→ **TASK PROMPT**
Repeat the listing in full, preserving every character.

→ **AVAILABLE DATA**
------

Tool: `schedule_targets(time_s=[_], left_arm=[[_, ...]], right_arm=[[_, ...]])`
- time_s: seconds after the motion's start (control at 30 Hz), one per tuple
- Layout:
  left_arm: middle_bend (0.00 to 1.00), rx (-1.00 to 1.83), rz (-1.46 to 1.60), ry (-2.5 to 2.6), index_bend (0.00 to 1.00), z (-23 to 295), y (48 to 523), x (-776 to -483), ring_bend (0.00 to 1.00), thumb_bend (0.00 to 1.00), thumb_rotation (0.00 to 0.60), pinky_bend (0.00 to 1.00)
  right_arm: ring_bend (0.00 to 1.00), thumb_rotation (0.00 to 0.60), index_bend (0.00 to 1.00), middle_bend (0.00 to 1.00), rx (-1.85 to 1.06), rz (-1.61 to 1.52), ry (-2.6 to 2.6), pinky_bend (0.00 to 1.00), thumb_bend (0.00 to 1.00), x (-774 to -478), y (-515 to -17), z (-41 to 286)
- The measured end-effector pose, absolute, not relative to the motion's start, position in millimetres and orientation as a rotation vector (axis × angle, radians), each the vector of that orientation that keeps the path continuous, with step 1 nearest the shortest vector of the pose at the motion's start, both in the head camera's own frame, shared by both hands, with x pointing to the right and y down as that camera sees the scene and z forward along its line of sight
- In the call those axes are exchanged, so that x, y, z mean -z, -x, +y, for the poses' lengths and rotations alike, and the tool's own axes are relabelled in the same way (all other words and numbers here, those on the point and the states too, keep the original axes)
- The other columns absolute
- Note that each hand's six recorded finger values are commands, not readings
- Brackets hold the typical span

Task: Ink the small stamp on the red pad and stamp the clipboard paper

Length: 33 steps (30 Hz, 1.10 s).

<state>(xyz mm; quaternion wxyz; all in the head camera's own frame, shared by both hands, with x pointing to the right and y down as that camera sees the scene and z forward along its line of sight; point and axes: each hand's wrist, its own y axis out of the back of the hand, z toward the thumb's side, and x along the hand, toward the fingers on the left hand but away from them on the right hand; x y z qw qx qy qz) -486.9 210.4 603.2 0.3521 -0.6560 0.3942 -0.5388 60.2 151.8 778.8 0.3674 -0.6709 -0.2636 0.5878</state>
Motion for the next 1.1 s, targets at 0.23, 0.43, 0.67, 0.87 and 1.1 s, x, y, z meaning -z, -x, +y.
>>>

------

→ **EXERCISE SOLUTION**
Tool: `schedule_targets(time_s=[_], left_arm=[[_, ...]], right_arm=[[_, ...]])`
- time_s: seconds after the motion's start (control at 30 Hz), one per tuple
- Layout:
  left_arm: middle_bend (0.00 to 1.00), rx (-1.00 to 1.83), rz (-1.46 to 1.60), ry (-2.5 to 2.6), index_bend (0.00 to 1.00), z (-23 to 295), y (48 to 523), x (-776 to -483), ring_bend (0.00 to 1.00), thumb_bend (0.00 to 1.00), thumb_rotation (0.00 to 0.60), pinky_bend (0.00 to 1.00)
  right_arm: ring_bend (0.00 to 1.00), thumb_rotation (0.00 to 0.60), index_bend (0.00 to 1.00), middle_bend (0.00 to 1.00), rx (-1.85 to 1.06), rz (-1.61 to 1.52), ry (-2.6 to 2.6), pinky_bend (0.00 to 1.00), thumb_bend (0.00 to 1.00), x (-774 to -478), y (-515 to -17), z (-41 to 286)
- The measured end-effector pose, absolute, not relative to the motion's start, position in millimetres and orientation as a rotation vector (axis × angle, radians), each the vector of that orientation that keeps the path continuous, with step 1 nearest the shortest vector of the pose at the motion's start, both in the head camera's own frame, shared by both hands, with x pointing to the right and y down as that camera sees the scene and z forward along its line of sight
- In the call those axes are exchanged, so that x, y, z mean -z, -x, +y, for the poses' lengths and rotations alike, and the tool's own axes are relabelled in the same way (all other words and numbers here, those on the point and the states too, keep the original axes)
- The other columns absolute
- Note that each hand's six recorded finger values are commands, not readings
- Brackets hold the typical span

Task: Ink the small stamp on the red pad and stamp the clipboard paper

Length: 33 steps (30 Hz, 1.10 s).

<state>(xyz mm; quaternion wxyz; all in the head camera's own frame, shared by both hands, with x pointing to the right and y down as that camera sees the scene and z forward along its line of sight; point and axes: each hand's wrist, its own y axis out of the back of the hand, z toward the thumb's side, and x along the hand, toward the fingers on the left hand but away from them on the right hand; x y z qw qx qy qz) -486.9 210.4 603.2 0.3521 -0.6560 0.3942 -0.5388 60.2 151.8 778.8 0.3674 -0.6709 -0.2636 0.5878</state>
Motion for the next 1.1 s, targets at 0.23, 0.43, 0.67, 0.87 and 1.1 s, x, y, z meaning -z, -x, +y.
>>>

The answer has been given, and the exercise is complete.